The importance of being earnest

I try to stay away from making posts about the music business or marketing, but this post by Seth Godin really caught my eye.

He talks about what people find interesting, and how it’s easy to do things that our friends find interesting. But it’s much harder to do things that strangers find interesting.

There are so many bands that I’ve been in where I mostly just saw my friends show up. I was fulfilling the first part. The hard part is appealing to strangers, if that’s what you want to do with your music.

But the first thing to do is: be yourself. Be earnest.
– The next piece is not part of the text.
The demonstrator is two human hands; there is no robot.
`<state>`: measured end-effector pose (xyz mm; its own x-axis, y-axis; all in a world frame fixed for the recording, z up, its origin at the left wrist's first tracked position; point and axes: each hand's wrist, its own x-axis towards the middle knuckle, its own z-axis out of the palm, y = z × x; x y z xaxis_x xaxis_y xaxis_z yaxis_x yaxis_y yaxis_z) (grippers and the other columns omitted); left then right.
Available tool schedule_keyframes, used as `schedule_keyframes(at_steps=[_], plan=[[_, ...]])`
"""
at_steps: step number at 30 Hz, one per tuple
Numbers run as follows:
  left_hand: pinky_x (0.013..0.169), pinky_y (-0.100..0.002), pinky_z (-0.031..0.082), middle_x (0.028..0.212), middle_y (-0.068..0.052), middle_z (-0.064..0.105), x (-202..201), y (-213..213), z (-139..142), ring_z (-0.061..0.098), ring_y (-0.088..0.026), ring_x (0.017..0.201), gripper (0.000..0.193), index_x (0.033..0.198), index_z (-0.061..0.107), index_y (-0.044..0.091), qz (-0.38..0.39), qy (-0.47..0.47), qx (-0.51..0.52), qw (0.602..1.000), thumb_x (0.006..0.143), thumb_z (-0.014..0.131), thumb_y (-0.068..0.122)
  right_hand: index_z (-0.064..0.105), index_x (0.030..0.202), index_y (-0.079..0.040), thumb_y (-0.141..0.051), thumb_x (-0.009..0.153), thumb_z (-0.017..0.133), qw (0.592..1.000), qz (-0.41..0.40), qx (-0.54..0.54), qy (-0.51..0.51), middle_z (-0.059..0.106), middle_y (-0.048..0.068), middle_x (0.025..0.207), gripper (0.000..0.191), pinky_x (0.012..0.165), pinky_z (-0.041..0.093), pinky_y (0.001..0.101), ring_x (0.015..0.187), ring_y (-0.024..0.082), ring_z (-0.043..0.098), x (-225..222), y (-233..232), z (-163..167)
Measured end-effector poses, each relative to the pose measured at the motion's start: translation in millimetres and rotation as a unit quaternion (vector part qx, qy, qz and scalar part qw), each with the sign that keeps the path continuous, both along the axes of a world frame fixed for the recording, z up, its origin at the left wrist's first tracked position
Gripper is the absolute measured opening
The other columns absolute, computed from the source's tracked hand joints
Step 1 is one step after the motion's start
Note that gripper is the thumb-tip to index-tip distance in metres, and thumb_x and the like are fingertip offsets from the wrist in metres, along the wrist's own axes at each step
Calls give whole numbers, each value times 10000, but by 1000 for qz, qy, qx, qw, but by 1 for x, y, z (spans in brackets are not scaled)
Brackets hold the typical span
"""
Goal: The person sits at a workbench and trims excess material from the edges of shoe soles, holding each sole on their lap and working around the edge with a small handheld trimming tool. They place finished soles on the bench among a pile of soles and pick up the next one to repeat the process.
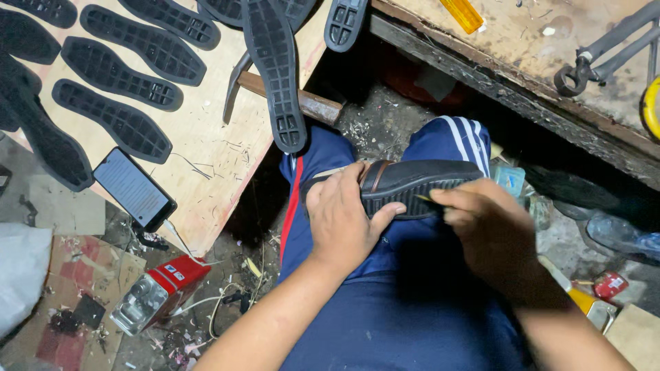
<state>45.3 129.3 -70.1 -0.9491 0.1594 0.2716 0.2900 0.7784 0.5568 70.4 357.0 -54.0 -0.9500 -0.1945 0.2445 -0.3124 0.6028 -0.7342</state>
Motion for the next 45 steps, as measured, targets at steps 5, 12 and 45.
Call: schedule_keyframes(at_steps=[5, 12, 45], plan=[[1011, -455, 374, 1252, -129, 651, -1, -2, 0, 605, -297, 1177, 837, 1347, 502, 21, -5, 7, 10, 1000, 723, 884, 427, 682, 1117, -47, -167, 987, 599, 998, 64, -15, -19, 708, 172, 1061, 196, 876, 559, 389, 974, 334, 704, -13, -25, -4], [1009, -448, 375, 1281, -107, 648, -2, -3, -1, 603, -282, 1183, 822, 1357, 493, 36, -12, 15, 2, 1000, 702, 891, 336, 692, 1100, -52, -154, 963, 625, 997, 77, 12, -18, 710, 162, 1064, 183, 868, 558, 407, 997, 348, 703, -15, -33, -2], [1006, -428, 324, 1301, -77, 660, 1, 5, 23, 593, -261, 1172, 672, 1330, 601, 122, -36, 29, -61, 997, 788, 832, 444, 598, 1305, 61, -97, 876, 750, 991, -50, -72, -96, 632, 145, 1202, 482, 891, 481, 316, 1043, 176, 621, -23, 28, -14]])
When I think of “earnest”, I think of Mark Ostler and his Ivar the Boxer epic poem. The poem is about an immigrant to Seattle who falls on tough times. The fact that the story is written in rhyme, might be an instant turn off to many people. But if you were there at the reading, sitting (or standing at the bar in my case because the room was packed) in the dingy, poorly lit Funhouse, you would have heard a man who was completely absorbed in the art. On one hand, he was baring his own soul. A punk rock singer, speaking in poetry. A fragile moment. On the other hand, he was so incredibly wrapped up in the characters and the story, that he would pause and exclaim things like, “Okay you guys, this next part totally kicks ass! This is where Ivar kicks some butt!!” He was like a fanboy, but of his own work. It was infectious.¬†That night, everyone in the room was caught up with Mark in the story, and we all lived the tragic life of Ivar together. Most of us where surprised to be there–we had no idea this punk rocker was even working on any kind of writing, let alone poetry. But Mark’s earnest reading of his very personal epic poem inspired our imaginations and suspended our disbelief. Mark cared, and so we cared. It did totally kick ass.

That’s one way to make strangers care about you. So focus on the art. Do what you love, be earnest, share with others–and strangers will have no choice but to notice and care.